2

Having a list of dates and events which is not necessarily sorted by date e.g. like

# Date     Event
04.12.2018 -4
23.06.2018 5
04.10.2018 3
11.11.2018 -9
08.03.2018 -4
08.03.2018 2
11.11.2018 -3

I would like to sum up the events and do a (e.g. linear) extrapolation, e.g. when the data will hit a certain threshold (e.g. zero).

It looks like smooth frequency and smooth cumulative seemed to be made for this. But I am struggeling with the following:

a) how can I add a start value (offset), e.g. StartValue = 500

plot $Data u (strftime("%d.%m.%Y",timecolumn(1,"%d.%m.%Y"))):($2+StartValue) smooth cumulative w l t "Cumulated Events"

doesn't do it.

b) how can I get the cumulative data? Especially if the data is not sorted by date?

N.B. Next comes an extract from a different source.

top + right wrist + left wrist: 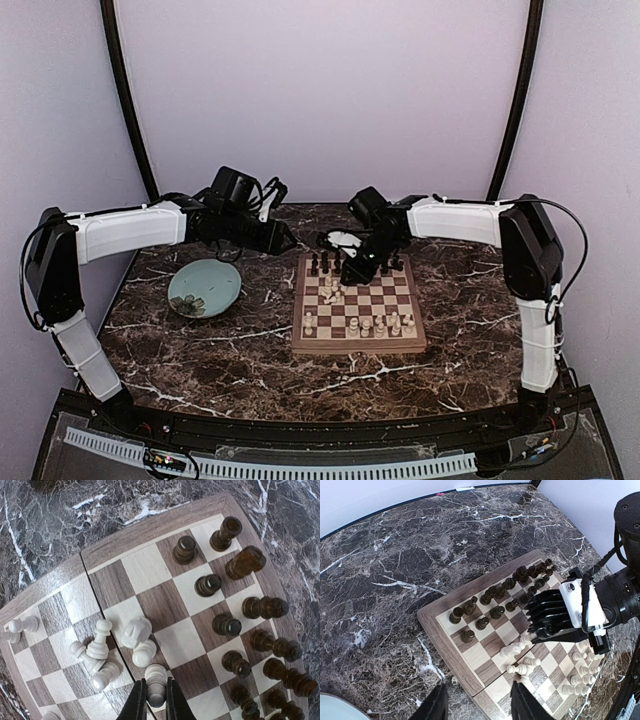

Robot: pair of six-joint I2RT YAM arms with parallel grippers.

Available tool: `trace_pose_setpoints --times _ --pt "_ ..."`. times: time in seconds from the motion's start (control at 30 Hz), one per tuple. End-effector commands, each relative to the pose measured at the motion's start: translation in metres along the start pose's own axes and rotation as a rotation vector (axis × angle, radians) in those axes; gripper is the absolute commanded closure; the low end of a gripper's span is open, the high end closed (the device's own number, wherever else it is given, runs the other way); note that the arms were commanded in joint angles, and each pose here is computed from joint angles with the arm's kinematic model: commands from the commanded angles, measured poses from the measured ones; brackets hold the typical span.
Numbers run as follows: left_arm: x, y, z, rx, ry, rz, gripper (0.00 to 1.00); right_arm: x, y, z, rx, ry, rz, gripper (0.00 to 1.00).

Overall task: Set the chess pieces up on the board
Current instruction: Pick up the bishop from the chessboard, then place the bishop on c1.

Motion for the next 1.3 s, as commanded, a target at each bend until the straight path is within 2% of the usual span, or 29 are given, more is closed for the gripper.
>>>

set table "DataCumulative.dat"
    plot $Data u (strftime("%d.%m.%Y",timecolumn(1,"%d.%m.%Y"))):2 smooth cumulative with table
unset table

This look similar to this question (GNUPLOT: saving data from smooth cumulative) but I don't get the expected numbers. In my example below in the file "DataCumulative.dat", I expected unique dates and basically the data from the lower plot. How to get this?

The code:

### start code
reset session
set colorsequence classic

# function for creating a random date between two dates
t(date_str) = strptime("%d.%m.%Y", date_str)
date_random(d0,d1) = strftime("%d.%m.%Y",rand(0)*(t(d1)-t(d0)) + t(d0))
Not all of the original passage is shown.